[Records from a data source]
= = =

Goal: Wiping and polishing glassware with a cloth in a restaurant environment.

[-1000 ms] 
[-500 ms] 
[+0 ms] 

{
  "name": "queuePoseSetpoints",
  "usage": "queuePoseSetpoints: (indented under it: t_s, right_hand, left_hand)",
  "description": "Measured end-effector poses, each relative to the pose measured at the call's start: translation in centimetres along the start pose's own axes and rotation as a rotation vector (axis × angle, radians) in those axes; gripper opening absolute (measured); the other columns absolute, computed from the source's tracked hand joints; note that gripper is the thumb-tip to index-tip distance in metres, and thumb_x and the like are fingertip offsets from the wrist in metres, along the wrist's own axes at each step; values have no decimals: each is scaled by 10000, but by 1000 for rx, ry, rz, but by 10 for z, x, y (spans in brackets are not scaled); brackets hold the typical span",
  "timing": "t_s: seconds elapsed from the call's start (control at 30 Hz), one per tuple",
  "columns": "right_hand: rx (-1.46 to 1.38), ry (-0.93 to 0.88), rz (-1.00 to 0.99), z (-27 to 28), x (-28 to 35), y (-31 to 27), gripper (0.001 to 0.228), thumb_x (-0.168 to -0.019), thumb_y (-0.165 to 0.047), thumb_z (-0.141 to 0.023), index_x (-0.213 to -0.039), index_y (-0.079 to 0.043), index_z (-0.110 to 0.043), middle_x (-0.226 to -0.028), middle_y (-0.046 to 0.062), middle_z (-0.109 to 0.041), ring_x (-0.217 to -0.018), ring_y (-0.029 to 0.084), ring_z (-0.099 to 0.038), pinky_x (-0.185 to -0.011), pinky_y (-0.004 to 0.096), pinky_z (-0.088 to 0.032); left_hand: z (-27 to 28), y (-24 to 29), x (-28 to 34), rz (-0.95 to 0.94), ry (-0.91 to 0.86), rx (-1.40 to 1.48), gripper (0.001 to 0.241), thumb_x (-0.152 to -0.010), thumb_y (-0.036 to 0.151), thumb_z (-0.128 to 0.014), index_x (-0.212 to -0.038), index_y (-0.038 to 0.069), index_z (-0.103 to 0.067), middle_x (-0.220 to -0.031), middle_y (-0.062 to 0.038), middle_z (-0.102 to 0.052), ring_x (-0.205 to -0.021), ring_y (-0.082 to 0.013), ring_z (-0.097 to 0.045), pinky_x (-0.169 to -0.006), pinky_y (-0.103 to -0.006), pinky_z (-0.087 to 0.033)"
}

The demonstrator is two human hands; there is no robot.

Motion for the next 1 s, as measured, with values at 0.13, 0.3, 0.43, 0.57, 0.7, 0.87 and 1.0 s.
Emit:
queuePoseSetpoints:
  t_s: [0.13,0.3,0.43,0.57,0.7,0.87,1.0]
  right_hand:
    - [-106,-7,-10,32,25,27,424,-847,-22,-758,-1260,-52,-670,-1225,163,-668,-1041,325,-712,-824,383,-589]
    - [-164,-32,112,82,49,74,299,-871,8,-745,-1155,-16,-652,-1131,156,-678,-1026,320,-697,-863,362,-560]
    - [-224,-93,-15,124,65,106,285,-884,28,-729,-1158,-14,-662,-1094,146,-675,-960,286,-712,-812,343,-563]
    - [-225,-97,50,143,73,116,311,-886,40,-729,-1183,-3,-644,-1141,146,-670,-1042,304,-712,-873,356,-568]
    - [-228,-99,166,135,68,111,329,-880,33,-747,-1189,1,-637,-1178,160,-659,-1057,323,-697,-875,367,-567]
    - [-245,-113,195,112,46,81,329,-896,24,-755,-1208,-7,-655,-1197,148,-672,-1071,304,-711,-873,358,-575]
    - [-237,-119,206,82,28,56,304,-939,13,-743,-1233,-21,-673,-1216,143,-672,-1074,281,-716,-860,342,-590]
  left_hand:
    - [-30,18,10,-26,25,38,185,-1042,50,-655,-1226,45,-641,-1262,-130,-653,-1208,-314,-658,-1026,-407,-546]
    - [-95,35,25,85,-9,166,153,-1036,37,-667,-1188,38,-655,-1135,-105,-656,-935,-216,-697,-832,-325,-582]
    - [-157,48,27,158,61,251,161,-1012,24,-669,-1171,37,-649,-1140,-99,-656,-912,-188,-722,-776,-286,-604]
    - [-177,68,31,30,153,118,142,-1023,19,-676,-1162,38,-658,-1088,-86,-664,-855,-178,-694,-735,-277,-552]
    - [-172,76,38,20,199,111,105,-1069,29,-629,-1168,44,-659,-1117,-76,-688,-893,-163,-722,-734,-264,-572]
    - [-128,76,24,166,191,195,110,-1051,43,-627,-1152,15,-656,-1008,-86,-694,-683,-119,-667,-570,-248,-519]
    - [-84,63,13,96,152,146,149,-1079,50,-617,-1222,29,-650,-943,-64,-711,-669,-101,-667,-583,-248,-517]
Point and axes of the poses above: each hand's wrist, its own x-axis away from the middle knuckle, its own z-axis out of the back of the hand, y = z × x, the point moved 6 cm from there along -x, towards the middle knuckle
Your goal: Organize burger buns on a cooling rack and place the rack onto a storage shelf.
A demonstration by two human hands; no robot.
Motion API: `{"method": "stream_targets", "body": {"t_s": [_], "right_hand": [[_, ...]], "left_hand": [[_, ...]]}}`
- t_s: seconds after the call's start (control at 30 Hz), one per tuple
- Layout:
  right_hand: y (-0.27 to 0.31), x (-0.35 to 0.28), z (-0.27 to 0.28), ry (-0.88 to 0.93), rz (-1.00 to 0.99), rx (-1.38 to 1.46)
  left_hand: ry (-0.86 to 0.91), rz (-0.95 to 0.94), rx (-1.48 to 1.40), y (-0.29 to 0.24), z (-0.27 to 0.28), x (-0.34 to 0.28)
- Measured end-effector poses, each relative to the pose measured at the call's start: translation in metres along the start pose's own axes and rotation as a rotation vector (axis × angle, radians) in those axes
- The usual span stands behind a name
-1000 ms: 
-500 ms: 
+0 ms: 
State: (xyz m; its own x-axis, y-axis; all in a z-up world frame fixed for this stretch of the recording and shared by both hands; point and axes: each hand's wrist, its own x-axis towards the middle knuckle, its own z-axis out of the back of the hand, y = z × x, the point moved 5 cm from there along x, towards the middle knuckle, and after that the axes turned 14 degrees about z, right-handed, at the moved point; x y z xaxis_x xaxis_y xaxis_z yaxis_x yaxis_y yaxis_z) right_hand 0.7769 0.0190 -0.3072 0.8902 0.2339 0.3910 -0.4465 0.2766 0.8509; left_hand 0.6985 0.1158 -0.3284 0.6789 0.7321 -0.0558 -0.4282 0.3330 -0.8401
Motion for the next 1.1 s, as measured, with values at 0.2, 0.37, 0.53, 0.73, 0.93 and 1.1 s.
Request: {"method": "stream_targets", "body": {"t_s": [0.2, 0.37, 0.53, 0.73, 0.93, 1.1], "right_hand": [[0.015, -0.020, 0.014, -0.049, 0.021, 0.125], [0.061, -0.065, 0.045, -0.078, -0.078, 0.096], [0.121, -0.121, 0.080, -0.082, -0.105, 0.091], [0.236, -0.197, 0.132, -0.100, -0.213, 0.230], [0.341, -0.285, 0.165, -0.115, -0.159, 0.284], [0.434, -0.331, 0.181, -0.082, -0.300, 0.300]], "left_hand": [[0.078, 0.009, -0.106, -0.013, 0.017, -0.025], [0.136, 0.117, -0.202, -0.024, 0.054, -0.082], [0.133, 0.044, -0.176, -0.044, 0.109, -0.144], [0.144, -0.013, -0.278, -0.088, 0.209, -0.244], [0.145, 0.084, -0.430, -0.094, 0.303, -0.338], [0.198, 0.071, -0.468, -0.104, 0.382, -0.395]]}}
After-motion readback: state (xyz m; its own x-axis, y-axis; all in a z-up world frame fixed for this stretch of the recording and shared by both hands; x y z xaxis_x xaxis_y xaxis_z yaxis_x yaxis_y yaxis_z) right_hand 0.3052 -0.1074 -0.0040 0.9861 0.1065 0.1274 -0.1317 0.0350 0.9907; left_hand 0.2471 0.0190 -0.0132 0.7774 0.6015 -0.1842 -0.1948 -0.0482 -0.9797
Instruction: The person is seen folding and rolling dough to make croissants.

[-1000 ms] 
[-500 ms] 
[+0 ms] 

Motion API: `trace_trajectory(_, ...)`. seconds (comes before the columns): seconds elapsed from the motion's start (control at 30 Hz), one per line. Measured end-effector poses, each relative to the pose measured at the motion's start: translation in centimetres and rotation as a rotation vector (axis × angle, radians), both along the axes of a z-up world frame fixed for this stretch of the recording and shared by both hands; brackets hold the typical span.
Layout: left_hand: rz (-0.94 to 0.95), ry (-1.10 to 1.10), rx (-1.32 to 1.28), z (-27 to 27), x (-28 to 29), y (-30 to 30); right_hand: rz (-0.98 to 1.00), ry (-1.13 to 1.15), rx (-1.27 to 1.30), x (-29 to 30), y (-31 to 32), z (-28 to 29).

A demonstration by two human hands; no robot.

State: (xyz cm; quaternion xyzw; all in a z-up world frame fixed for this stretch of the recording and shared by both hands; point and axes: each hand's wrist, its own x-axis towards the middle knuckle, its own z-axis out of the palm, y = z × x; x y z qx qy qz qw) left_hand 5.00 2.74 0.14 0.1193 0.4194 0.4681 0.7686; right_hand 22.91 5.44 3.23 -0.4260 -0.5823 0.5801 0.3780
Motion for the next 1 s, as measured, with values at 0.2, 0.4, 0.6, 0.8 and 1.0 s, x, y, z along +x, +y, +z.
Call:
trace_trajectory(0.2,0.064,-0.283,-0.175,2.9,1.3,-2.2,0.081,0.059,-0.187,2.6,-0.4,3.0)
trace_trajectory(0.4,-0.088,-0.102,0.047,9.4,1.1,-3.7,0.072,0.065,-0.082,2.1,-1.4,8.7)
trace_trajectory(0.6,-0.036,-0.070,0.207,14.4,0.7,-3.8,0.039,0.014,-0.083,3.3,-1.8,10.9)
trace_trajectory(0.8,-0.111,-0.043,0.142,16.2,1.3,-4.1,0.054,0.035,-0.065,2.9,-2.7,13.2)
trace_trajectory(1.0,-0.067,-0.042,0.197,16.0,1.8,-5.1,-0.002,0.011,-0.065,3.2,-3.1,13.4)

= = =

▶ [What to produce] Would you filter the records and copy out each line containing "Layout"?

▶ [Answer area]
- Layout:
Layout: left_hand: rz (-0.94 to 0.95), ry (-1.10 to 1.10), rx (-1.32 to 1.28), z (-27 to 27), x (-28 to 29), y (-30 to 30); right_hand: rz (-0.98 to 1.00), ry (-1.13 to 1.15), rx (-1.27 to 1.30), x (-29 to 30), y (-31 to 32), z (-28 to 29).

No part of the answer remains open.